Years ago, when I was at BMP, John Webster asked me to hire a young team.
One art director I interviewed was Chinese and very posh.
I went through her portfolio and there was some nice work there, the most consistent work was a campaign for Stanley tools.
There were 7 ads all with the same headline: THE BEST TOOLS YOU CAN LAY HANDS ON.
They were very nice ads, beautifully shot by David Thorpe.
But it was all a bit posh, the shots were clean and spotless, the tools looked like they belonged in Harrods.
I said, “They’ve all got the same headline.”
She said (in a posh accent): “That’s right it’s a campaign.”
I said: “Nope: one headline per ad, that’s one ad with 7 different pictures.”
She said (in a posh accent): “Don’t be ridiculous, that’s a campaign of 7 different ads.”
I said: “Look, your visuals are very nice but if you want to work here I’ll need to train you, so we could only pay you half what you’re earning.”
She said (posh accent): “What nonsense, utter rubbish” and walked out.
The thing was, she’d been working with Paul Arden, a brilliant art director who naturally puts visuals before words.
But I was a copywriter, who naturally saw it the other way round (also the posh accent irritated me).
Anyway after she turned the job down, John Webster said he loved her work and called her up to ask her to come and work at BMP.
She said: “Absolutely not, if everyone there is like Dave Trott I wouldn’t go near it.”
So that was that, except I met her outside work and we got on much better.
In fact we’ve been married for over 40 years and we have two grown-up children.
Meanwhile she went on to work with (and win awards with) much nicer people, like David Abbott, Tony Brignul, Robin Wight, and Ron Collins.
See, the thing is, the brief for an art director and the brief for a wife are two different briefs.
I find that’s what a lot of people in the business don’t understand, you don’t have to be friends with the people you work with.

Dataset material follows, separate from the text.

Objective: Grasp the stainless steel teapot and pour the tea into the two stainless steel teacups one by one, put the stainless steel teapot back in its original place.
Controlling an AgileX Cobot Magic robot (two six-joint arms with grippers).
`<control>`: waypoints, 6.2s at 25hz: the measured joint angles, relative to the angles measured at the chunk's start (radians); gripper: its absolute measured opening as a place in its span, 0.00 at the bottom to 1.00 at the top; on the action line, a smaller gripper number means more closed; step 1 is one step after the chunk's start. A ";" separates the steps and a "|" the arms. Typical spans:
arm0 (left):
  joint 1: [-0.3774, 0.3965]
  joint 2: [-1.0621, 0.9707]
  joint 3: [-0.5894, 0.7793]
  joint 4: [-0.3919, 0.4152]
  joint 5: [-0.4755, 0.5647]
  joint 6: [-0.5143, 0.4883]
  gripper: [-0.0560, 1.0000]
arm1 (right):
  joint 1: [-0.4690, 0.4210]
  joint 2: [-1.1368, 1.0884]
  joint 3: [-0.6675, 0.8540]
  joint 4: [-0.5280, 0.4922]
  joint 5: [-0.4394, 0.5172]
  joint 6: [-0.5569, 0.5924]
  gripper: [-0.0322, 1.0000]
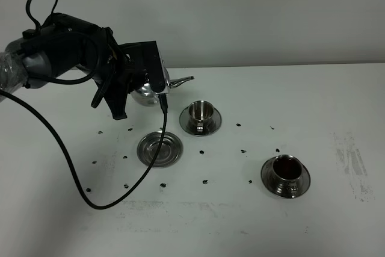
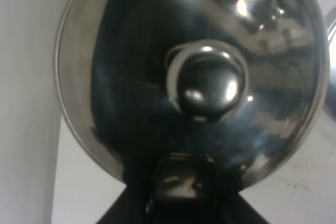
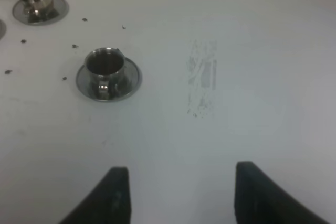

Friends and work are separate briefs.
As art directors, I’ve worked with Gordon Smith, John Webster, Derrick Hass, and Dave Christensen, and we never saw each other outside work.
The only exception was Mike Reynolds who was best man when Cathy and I got married, but that’s the exception that proves the rule.
The rule is, for me, don’t confuse your personal and professional life.
When you’re doing ads you want to be working with someone who’s going to help you do the best ads, you’re not looking for a mate, a pal, someone to go for a pint with.
In fact, the great part about not being friends is professional decisions don’t get messy.
Of course you shouldn’t hate each other either, but only because that also gets in the way.
Lots of the teams I hired hadn’t even met each other until we put them together.
Now ‘teams’ has become a convention, and people are put in pairs at art school and go everywhere joined together as if they were in a three-legged race.
At GGT, I used to love swapping art directors with different writers, the way a football manager would rotate the positions of his players.
One of the great combinations that came out of swapping people round was Dave Waters and Paul Grubb, who went on to open a very successful agency together.
I like to have two people who are each 100%, rather than a team made up of two people who are 50% each.
I prefer two individuals, that way one plus one equals three.
Very refreshing: “I like to have two people who are each 100%, rather than a team made up of two people who are 50% each.” My ex bosses used to say we should each just be 50%, so that when we came together, we’d be 100%.
In the past, many art directors here were senior visualizers. People with the gift of drawing. English wasn’t their first language and they often didn’t read briefs. So their understanding of the job was based on how the writers translated it to them.
I don’t suppose you do freelance? I can move mountains, but when it comes to my own agency I couldn’t market my way out of a wet paper bag. Always been a fan since I was a kid, worht a try. God apparently loves a trier. Thanks, Steve
While working on a well known energy Co I oft had to visualise people in different situations. I’d base my characters on the account team. In turn they’ed complain to the Group Head about the state of my characters faces. He was in on the gag but the account team weren’t. He hated reviewing my work as it took him a huge amount of effort to stop from cracking up. I loved watching his sides quiver as he fought to kept a straight face.